### TO DO:
Copy out the listing in full, exactly as written, but not its pictures.

┌────────

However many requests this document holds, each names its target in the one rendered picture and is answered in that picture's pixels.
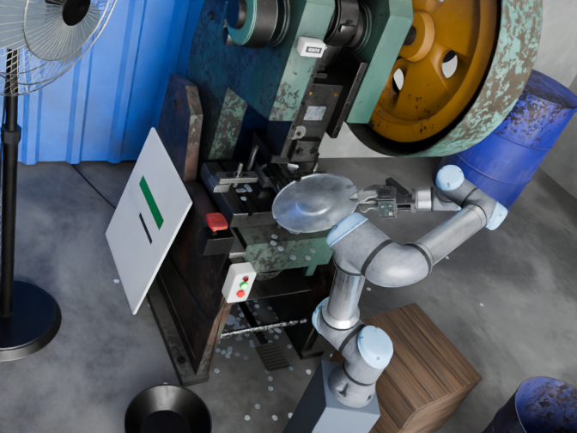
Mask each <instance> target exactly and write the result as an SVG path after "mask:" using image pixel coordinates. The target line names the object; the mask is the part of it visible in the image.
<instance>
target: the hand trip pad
mask: <svg viewBox="0 0 577 433"><path fill-rule="evenodd" d="M205 220H206V222H207V224H208V225H209V226H210V228H211V230H212V231H213V232H216V231H217V230H223V229H227V228H228V223H227V221H226V219H225V217H224V216H223V214H221V213H208V214H206V216H205Z"/></svg>
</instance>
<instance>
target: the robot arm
mask: <svg viewBox="0 0 577 433"><path fill-rule="evenodd" d="M435 183H436V186H432V187H430V186H429V187H417V189H416V188H412V193H409V191H407V190H406V189H405V188H404V187H403V186H401V185H400V184H399V183H398V182H396V181H395V180H394V179H393V178H392V177H390V178H388V179H386V183H385V184H384V185H381V184H375V185H371V186H368V187H365V188H363V189H361V190H360V191H358V192H355V193H353V194H352V195H351V196H349V199H355V198H358V199H359V202H358V205H357V206H359V209H360V212H367V211H368V210H369V209H373V210H378V211H379V217H380V218H397V214H398V213H399V212H398V211H402V210H411V213H416V210H418V211H434V210H458V212H456V213H455V214H454V215H452V216H450V217H449V218H448V219H446V221H444V222H443V223H441V224H440V225H438V226H437V227H436V228H434V229H432V230H431V231H430V232H428V233H427V234H425V235H424V236H423V237H422V238H420V239H419V240H418V241H416V242H414V243H412V242H409V243H406V244H404V245H403V246H399V245H398V244H397V243H395V242H394V241H393V240H392V239H390V238H389V237H388V236H387V235H385V234H384V233H383V232H382V231H381V230H379V229H378V228H377V227H376V226H374V225H373V224H372V223H371V222H369V221H368V219H367V218H365V217H364V216H362V215H361V214H359V213H351V214H349V215H347V216H346V217H344V218H343V219H342V220H341V221H339V222H338V223H337V224H336V225H335V226H334V228H333V229H332V230H331V232H330V233H329V234H328V236H327V239H326V242H327V244H328V245H329V247H332V248H333V249H334V252H333V262H334V264H335V266H336V270H335V275H334V278H333V283H332V286H331V293H330V296H329V297H327V298H325V299H324V300H323V301H322V302H321V303H320V304H319V305H318V306H317V307H316V310H315V311H314V312H313V317H312V323H313V326H314V327H315V328H316V329H317V331H318V332H319V333H320V334H322V335H323V336H324V337H325V338H326V339H327V340H328V341H329V342H330V343H331V344H332V345H333V346H334V347H335V348H336V349H337V350H338V351H339V352H340V353H341V354H342V355H343V356H344V357H345V359H344V361H342V362H341V363H340V364H338V365H337V366H336V367H334V368H333V370H332V371H331V373H330V374H329V377H328V385H329V389H330V390H331V393H332V394H333V395H334V397H335V398H336V399H337V400H339V401H340V402H341V403H343V404H345V405H347V406H351V407H363V406H365V405H367V404H368V403H369V402H370V400H371V399H372V398H373V396H374V390H375V383H376V381H377V379H378V378H379V376H380V374H381V373H382V371H383V370H384V368H385V367H386V366H387V364H388V363H389V362H390V358H391V357H392V353H393V348H392V342H391V340H390V338H389V337H388V335H387V334H386V333H385V332H384V331H383V330H381V329H380V328H378V327H377V328H375V326H366V325H365V324H364V323H363V322H362V321H361V320H359V317H360V310H359V308H358V306H357V305H358V302H359V299H360V295H361V291H362V287H363V284H364V281H365V278H366V279H367V280H369V281H370V282H371V283H373V284H377V285H379V286H383V287H402V286H406V285H410V284H414V283H416V282H418V281H420V280H422V279H423V278H425V277H426V276H427V275H428V274H429V273H430V272H431V270H432V266H433V265H435V264H436V263H437V262H439V261H440V260H441V259H443V258H444V257H445V256H447V255H448V254H449V253H450V252H451V251H452V250H454V249H455V248H456V247H458V246H459V245H460V244H462V243H463V242H464V241H466V240H467V239H468V238H470V237H471V236H472V235H474V234H475V233H476V232H477V231H478V230H479V229H481V228H482V227H484V226H485V228H488V229H491V230H492V229H496V228H497V227H498V226H499V225H500V224H501V222H502V221H503V220H504V218H505V217H506V215H507V209H506V208H505V207H504V206H502V205H501V204H500V203H498V201H497V200H494V199H493V198H491V197H490V196H489V195H488V194H486V193H485V192H483V191H482V190H480V189H479V188H478V187H476V186H474V185H473V184H472V183H470V182H469V181H468V180H467V179H465V178H464V175H463V172H462V170H461V169H460V168H459V167H457V166H454V165H446V166H444V167H442V168H441V169H440V170H439V171H438V174H437V178H436V181H435ZM377 193H378V195H379V196H378V201H377V200H376V199H375V197H377ZM430 195H431V197H430ZM368 198H369V199H368Z"/></svg>
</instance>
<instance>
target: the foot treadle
mask: <svg viewBox="0 0 577 433"><path fill-rule="evenodd" d="M237 303H238V305H239V306H240V309H241V311H242V313H243V314H244V316H245V317H246V320H247V321H248V323H249V325H250V326H258V323H257V321H255V319H254V317H253V315H252V313H251V311H250V309H249V308H248V307H247V305H246V303H245V301H243V302H237ZM254 334H255V335H256V337H257V339H258V341H259V343H260V345H257V347H256V350H257V352H258V354H259V356H260V358H261V360H262V362H263V364H264V366H265V367H266V369H267V370H268V371H273V370H278V369H284V368H287V367H289V365H290V363H289V360H288V359H287V357H286V356H285V354H284V352H283V350H282V347H281V346H280V345H279V343H278V342H271V343H268V341H267V339H266V338H265V336H264V334H263V333H262V331H261V332H255V333H254Z"/></svg>
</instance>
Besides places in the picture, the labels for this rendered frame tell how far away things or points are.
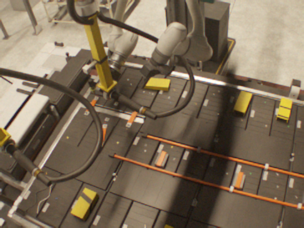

└────────

### ANSWER TO THIS EXERCISE:
However many requests this document holds, each names its target in the one rendered picture and is answered in that picture's pixels.
Mask each <instance> target exactly and write the result as an SVG path after "mask:" using image pixel coordinates. The target line names the object; the mask is the part of it visible in the image.
<instance>
target: the hand trip pad
mask: <svg viewBox="0 0 577 433"><path fill-rule="evenodd" d="M205 220H206V222H207V224H208V225H209V226H210V228H211V230H212V231H213V232H216V231H217V230H223V229H227V228H228V223H227V221H226V219H225V217H224V216H223V214H221V213H208V214H206V216H205Z"/></svg>
</instance>
<instance>
target: the robot arm
mask: <svg viewBox="0 0 577 433"><path fill-rule="evenodd" d="M435 183H436V186H432V187H430V186H429V187H417V189H416V188H412V193H409V191H407V190H406V189H405V188H404V187H403V186H401V185H400V184H399V183H398V182H396V181H395V180H394V179H393V178H392V177H390V178H388V179H386V183H385V184H384V185H381V184H375V185H371V186H368V187H365V188H363V189H361V190H360V191H358V192H355V193H353V194H352V195H351V196H349V199H355V198H358V199H359V202H358V205H357V206H359V209H360V212H367V211H368V210H369V209H373V210H378V211H379V217H380V218H397V214H398V213H399V212H398V211H402V210H411V213H416V210H418V211H434V210H458V212H456V213H455V214H454V215H452V216H450V217H449V218H448V219H446V221H444V222H443V223H441V224H440V225H438V226H437V227H436V228H434V229H432V230H431V231H430V232H428V233H427V234H425V235H424V236H423V237H422V238H420V239H419V240H418V241H416V242H414V243H412V242H409V243H406V244H404V245H403V246H399V245H398V244H397V243H395V242H394V241H393V240H392V239H390V238H389V237H388V236H387V235H385V234H384V233H383V232H382V231H381V230H379V229H378V228H377V227H376V226H374V225H373V224H372V223H371V222H369V221H368V219H367V218H365V217H364V216H362V215H361V214H359V213H351V214H349V215H347V216H346V217H344V218H343V219H342V220H341V221H339V222H338V223H337V224H336V225H335V226H334V228H333V229H332V230H331V232H330V233H329V234H328V236H327V239H326V242H327V244H328V245H329V247H332V248H333V249H334V252H333V262H334V264H335V266H336V270H335V275H334V278H333V283H332V286H331V293H330V296H329V297H327V298H325V299H324V300H323V301H322V302H321V303H320V304H319V305H318V306H317V307H316V310H315V311H314V312H313V317H312V323H313V326H314V327H315V328H316V329H317V331H318V332H319V333H320V334H322V335H323V336H324V337H325V338H326V339H327V340H328V341H329V342H330V343H331V344H332V345H333V346H334V347H335V348H336V349H337V350H338V351H339V352H340V353H341V354H342V355H343V356H344V357H345V359H344V361H342V362H341V363H340V364H338V365H337V366H336V367H334V368H333V370H332V371H331V373H330V374H329V377H328V385H329V389H330V390H331V393H332V394H333V395H334V397H335V398H336V399H337V400H339V401H340V402H341V403H343V404H345V405H347V406H351V407H363V406H365V405H367V404H368V403H369V402H370V400H371V399H372V398H373V396H374V390H375V383H376V381H377V379H378V378H379V376H380V374H381V373H382V371H383V370H384V368H385V367H386V366H387V364H388V363H389V362H390V358H391V357H392V353H393V348H392V342H391V340H390V338H389V337H388V335H387V334H386V333H385V332H384V331H383V330H381V329H380V328H378V327H377V328H375V326H366V325H365V324H364V323H363V322H362V321H361V320H359V317H360V310H359V308H358V306H357V305H358V302H359V299H360V295H361V291H362V287H363V284H364V281H365V278H366V279H367V280H369V281H370V282H371V283H373V284H377V285H379V286H383V287H402V286H406V285H410V284H414V283H416V282H418V281H420V280H422V279H423V278H425V277H426V276H427V275H428V274H429V273H430V272H431V270H432V266H433V265H435V264H436V263H437V262H439V261H440V260H441V259H443V258H444V257H445V256H447V255H448V254H449V253H450V252H451V251H452V250H454V249H455V248H456V247H458V246H459V245H460V244H462V243H463V242H464V241H466V240H467V239H468V238H470V237H471V236H472V235H474V234H475V233H476V232H477V231H478V230H479V229H481V228H482V227H484V226H485V228H488V229H491V230H492V229H496V228H497V227H498V226H499V225H500V224H501V222H502V221H503V220H504V218H505V217H506V215H507V209H506V208H505V207H504V206H502V205H501V204H500V203H498V201H497V200H494V199H493V198H491V197H490V196H489V195H488V194H486V193H485V192H483V191H482V190H480V189H479V188H478V187H476V186H474V185H473V184H472V183H470V182H469V181H468V180H467V179H465V178H464V175H463V172H462V170H461V169H460V168H459V167H457V166H454V165H446V166H444V167H442V168H441V169H440V170H439V171H438V174H437V178H436V181H435ZM377 193H378V195H379V196H378V201H377V200H376V199H375V197H377ZM430 195H431V197H430ZM368 198H369V199H368Z"/></svg>
</instance>
<instance>
target: the foot treadle
mask: <svg viewBox="0 0 577 433"><path fill-rule="evenodd" d="M237 303H238V305H239V306H240V309H241V311H242V313H243V314H244V316H245V317H246V320H247V321H248V323H249V325H250V326H258V323H257V321H255V319H254V317H253V315H252V313H251V311H250V309H249V308H248V307H247V305H246V303H245V301H243V302H237ZM254 334H255V335H256V337H257V339H258V341H259V343H260V345H257V347H256V350H257V352H258V354H259V356H260V358H261V360H262V362H263V364H264V366H265V367H266V369H267V370H268V371H273V370H278V369H284V368H287V367H289V365H290V363H289V360H288V359H287V357H286V356H285V354H284V352H283V350H282V347H281V346H280V345H279V343H278V342H271V343H268V341H267V339H266V338H265V336H264V334H263V333H262V331H261V332H255V333H254Z"/></svg>
</instance>
Besides places in the picture, the labels for this rendered frame tell how far away things or points are.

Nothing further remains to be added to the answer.